Enabling the dashboards

Warning With this setup, the monitoring tools are installed into the monitoring directory. The dashboards will also be installed into the monitoring directory, not the --namespace that you provide to Helm. You can change this behavior by leaving monitoring.namespace blank and deploying grafana to your release’s namespace.

Add the following to your values.yaml:

monitoring:
  enabled: true
  namespace: monitoring

Then, upgrade your deployment:

helm upgrade "safesurfer" "safesurfer/safesurfer" -f values.yaml

Grafana should now be loaded with the dashboards. The instructions linked above show how to access grafana using port-forwarding, but you can also enable an ingress for convenience under monitoring.ingress. See ingress and cert setup for more details.

After accessing Grafana through either method, you should now see a few useful dashboards in the General folder:

The safesurfer- dashboards monitor the Safe Surfer deployments specifically, while the others added by Grafana are useful for monitoring the cluster in general.

New dashboards are automatically added as you enable parts of the chart. For example, if you’ve enabled the DNS on kubernetes, the DNS dashboard will show some useful performance and resource usage information:

Troubleshooting

Alerting

You can use prometheus alerts to alert for any metrics in the cluster. A useful deployment for this is healthChecks, which generates prometheus metrics for uptime checks that you define. A Grafana dashboard also visualizes the status over time. To try it out, add the following to your values.yaml, updating the URLs/addresses to point to your own deployment:

healthChecks:
  enabled: true
  spec:
    targets:
    # Comment out targets for anything you haven't created yet
    # HTTP health checks are useful for checking whether the API is running properly.
    - name: api
      interval: '*/10 * * * * *' # Every 10 seconds
      healthChecks:
      - type: HTTP
        spec:
          url: https://api.ss.example.com
          method: GET
          timeout: 5s
    # DNS health checks for whether the DNS is functioning properly.
    # Health checks for secure DNS are also available, see the full values.yaml
    # file for all examples.
    - name: plain-dns
      interval: '*/5 * * * * *' # Every 5 seconds
      healthChecks:
      - type: DNS
        spec:
          address: '0.0.0.0' # DNS resolver to query
          port: 53 # 53 is default
          proto: udp # udp is default
          domain: internetbadguys.com # domain to look up
          expectedIPs: # If specified, assert that certain IPs must be returned.
          - '0.0.0.0'
          timeout: 2s
      # Also test ipv6 - or comment out if you're not using ipv6
      - type: DNS
        spec:
          address: '[0::0]' # IPv6 must be in square brackets
          proto: tcp
          domain: google.com
          timeout: 5s

Then, upgrade the deployment.
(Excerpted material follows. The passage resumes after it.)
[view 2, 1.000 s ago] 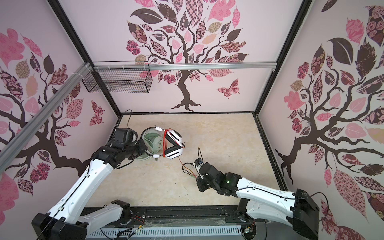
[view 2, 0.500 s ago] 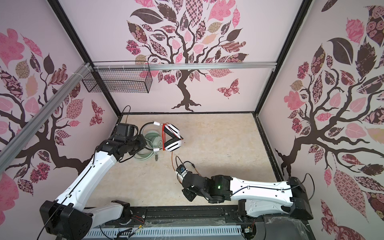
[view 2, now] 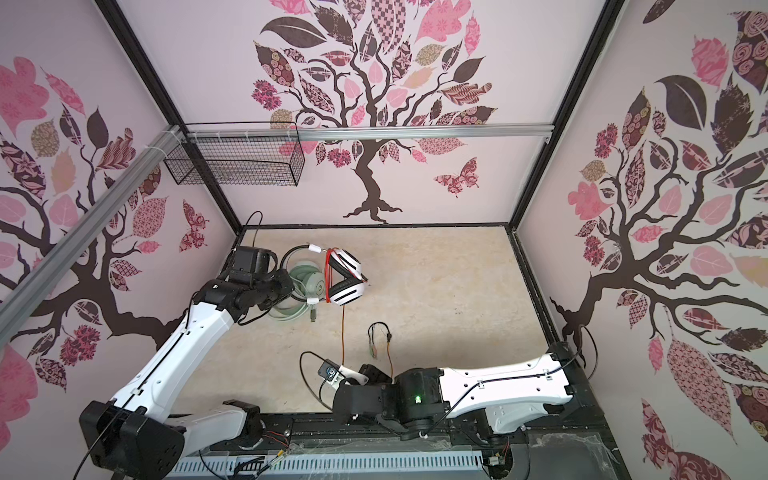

You should now see the health checks pod:

NAME                                             READY   STATUS      RESTARTS   AGE
safesurfer-health-checks-668c9fb88d-gkb9g        1/1     Running     0          116s

There should also be a new Grafana dashboard named safesurfer-health-checks, which shows whether your targets are currently healthy, how many successive failures they have, and the logs, which show why they fail. All going well, it should look something like this:

To actually get alerted, we’ll need to update our prometheus deployment. Create a file named prometheus-values.yaml, and adapt the following snippet. Prometheus doesn’t alert you on its own, but can be configured to work with a large number of alerting providers. The receivers array is where you define this. For the possible configurations, see the prometheus docs.

server:
  resources:
    limits:
      cpu: 500m
      memory: 1500Mi
    requests:
      cpu: 100m
      memory: 1500Mi
serverFiles:
  alerting_rules.yml:
    groups:
    - name: dns
      rules:
      # Alert for any target that is unhealthy 6 times in a row. This would equate to being down for a minute
      # if the health check runs every 10 seconds.
      - alert: TargetFrequentlyUnhealthy
        expr: ss_status_successive_errors > 5
        for: 0m
        labels:
          severity: critical
        annotations:
          summary: "Target  unhealthy"
          description: " has been unhealthy for the last  checks"
      # Alert if the health check pod is down for more than a minute
      - alert: MonitoringProblem
        expr: absent(ss_status_is_error)
        for: 1m
        labels:
          severity: critical
        annotations:
          summary: "Health check not found"
          description: "No health check update for 1 minute"
alertmanager:
  config:
    route:
      receiver: safesurfer-team
      continue: false
      group_wait: 10s
      group_interval: 5m
      repeat_interval: 1h
    receivers:
    ## Define your receivers here:
    # - name: safesurfer-team
    #   opsgenie_configs:
    #   - api_key: example-api-key

Then upgrade your prometheus deployment. This depends on how you’ve deployed it, but according to the monitoring stack repo instructions it would be helm -n monitoring upgrade prometheus prometheus-community/prometheus -f prometheus-values.yaml.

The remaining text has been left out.